En effet, d’après les chiffres du Haut Commissariat des Nations unies pour les réfugiés, la très grande majorité des réfugiés et demandeurs d’asile en Italie ne viennent pas des pays de la zone Franc CFA. En 2017, plus de réfugiés et demandeurs d’asile venaient du Nigeria et de l’Érythrée (82503) que de l’ensemble de la zone FCFA (72632).

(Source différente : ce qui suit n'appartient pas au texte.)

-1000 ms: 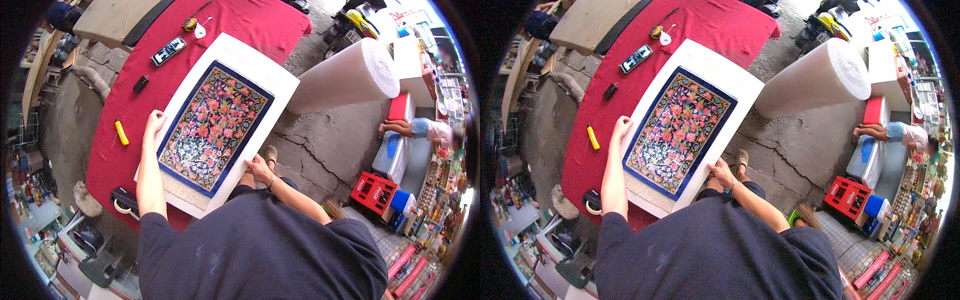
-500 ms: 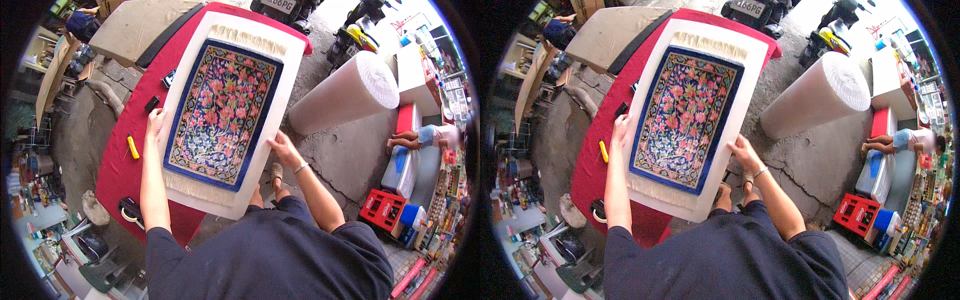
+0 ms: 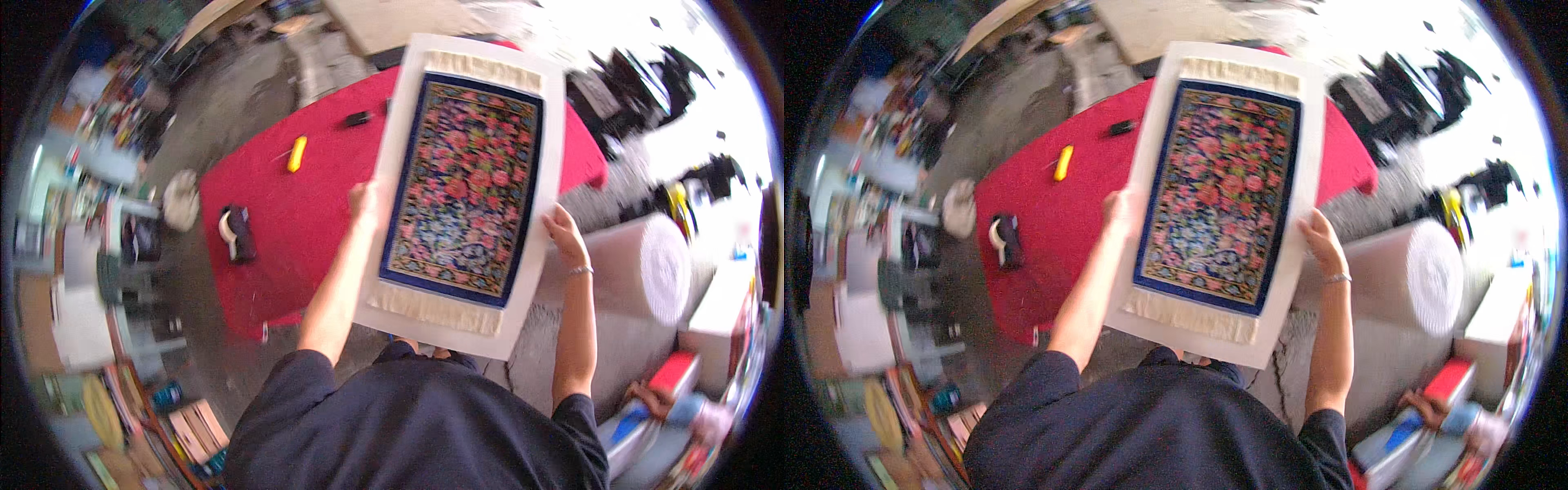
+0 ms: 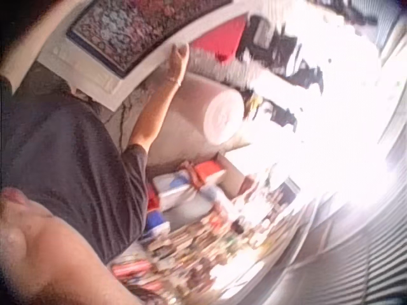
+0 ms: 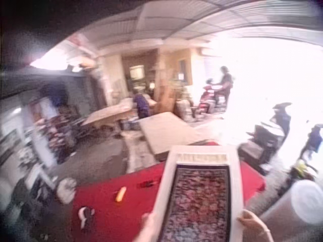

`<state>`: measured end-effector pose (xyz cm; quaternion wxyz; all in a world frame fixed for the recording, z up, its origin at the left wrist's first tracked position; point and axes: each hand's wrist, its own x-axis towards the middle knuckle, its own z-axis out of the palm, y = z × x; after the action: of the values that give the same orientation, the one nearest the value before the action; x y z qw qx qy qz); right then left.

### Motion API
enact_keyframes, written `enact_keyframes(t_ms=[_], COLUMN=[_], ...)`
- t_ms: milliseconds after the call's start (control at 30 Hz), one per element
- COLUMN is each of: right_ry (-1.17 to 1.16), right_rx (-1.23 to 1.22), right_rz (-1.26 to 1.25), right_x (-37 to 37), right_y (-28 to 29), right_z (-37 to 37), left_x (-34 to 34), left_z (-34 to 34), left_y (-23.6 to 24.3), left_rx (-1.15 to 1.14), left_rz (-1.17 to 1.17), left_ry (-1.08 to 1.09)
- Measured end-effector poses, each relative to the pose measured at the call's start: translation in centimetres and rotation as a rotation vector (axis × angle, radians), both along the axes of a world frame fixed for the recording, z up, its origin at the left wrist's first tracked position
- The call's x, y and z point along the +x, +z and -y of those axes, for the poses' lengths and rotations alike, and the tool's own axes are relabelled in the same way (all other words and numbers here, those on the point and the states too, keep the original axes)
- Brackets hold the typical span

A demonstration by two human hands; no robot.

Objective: The person mounts a small floral rug onto a white board by hand, smoothing the surface and aligning the edges. They repeatedly adjust the rug's position and press down on the corners to secure it.

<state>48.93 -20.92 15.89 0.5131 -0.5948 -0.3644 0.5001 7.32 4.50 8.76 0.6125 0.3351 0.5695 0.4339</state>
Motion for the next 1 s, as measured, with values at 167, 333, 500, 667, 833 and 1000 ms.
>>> enact_keyframes(t_ms=[167,333,500,667,833,1000], right_ry=[0.184,0.362,0.385,0.43,0.476,0.437], right_rx=[0.012,0.093,-0.018,-0.098,-0.064,-0.018], right_rz=[0.078,0.074,0.12,0.276,0.453,0.732], right_x=[1.6,-3.7,-7.4,-13.0,-16.1,-14.2], right_y=[-0.2,-2.1,-9.2,-12.7,-18.1,-19.4], right_z=[-4.0,-12.4,-19.2,-23.8,-27.6,-27.0], left_x=[-1.6,-11.4,-13.8,-16.4,-19.6,-14.9], left_z=[6.1,7.8,9.6,10.3,10.8,8.7], left_y=[0.5,-2.1,-4.2,-6.1,-10.1,-10.7], left_rx=[0.02,-0.045,0.024,-0.15,-0.161,-0.146], left_rz=[-0.19,-0.079,0.001,-0.318,-0.406,-0.542], left_ry=[0.219,0.357,0.579,0.733,0.774,0.782])
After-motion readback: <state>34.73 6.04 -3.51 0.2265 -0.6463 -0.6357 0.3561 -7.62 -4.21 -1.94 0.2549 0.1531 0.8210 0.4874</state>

Cette attaque contre la France tient donc plus de la communication que de la lutte pour les peuples africains.
Perspectives :
- La majorité des réfugiés et demandeurs d’asile en Italie ne viennent pas de la zone monétaire du Franc CFA.
- La stabilité monétaire offerte par l’arrimage à l’Euro permet peut être au contraire d’atténuer les flux migratoires.
Sources :
- CUZZOCREA Annalisa, Moneta coloniale, parla Massimo Amato, l’economista citato dai 5Stelle : « Le mie tesi sono state travisate », La Repubblica, 23 Janvier 2019.
- L’ambassadrice d’Italie convoquée par Paris après des propos de Luigi Di Maio, Le Monde, 21 Janvier 2019.
- NUBUKPO Kako, ZE BELINGA Martial, TINEL Bruno, MOUSSA DEMBELE Demba, Sortir l’Afrique de la servitude monétaire, La dispute, 2018.
- PAURON Michael, Dévaluation du franc CFA : le spectre de 1994, Jeuneafrique, 9 Novembre 2016.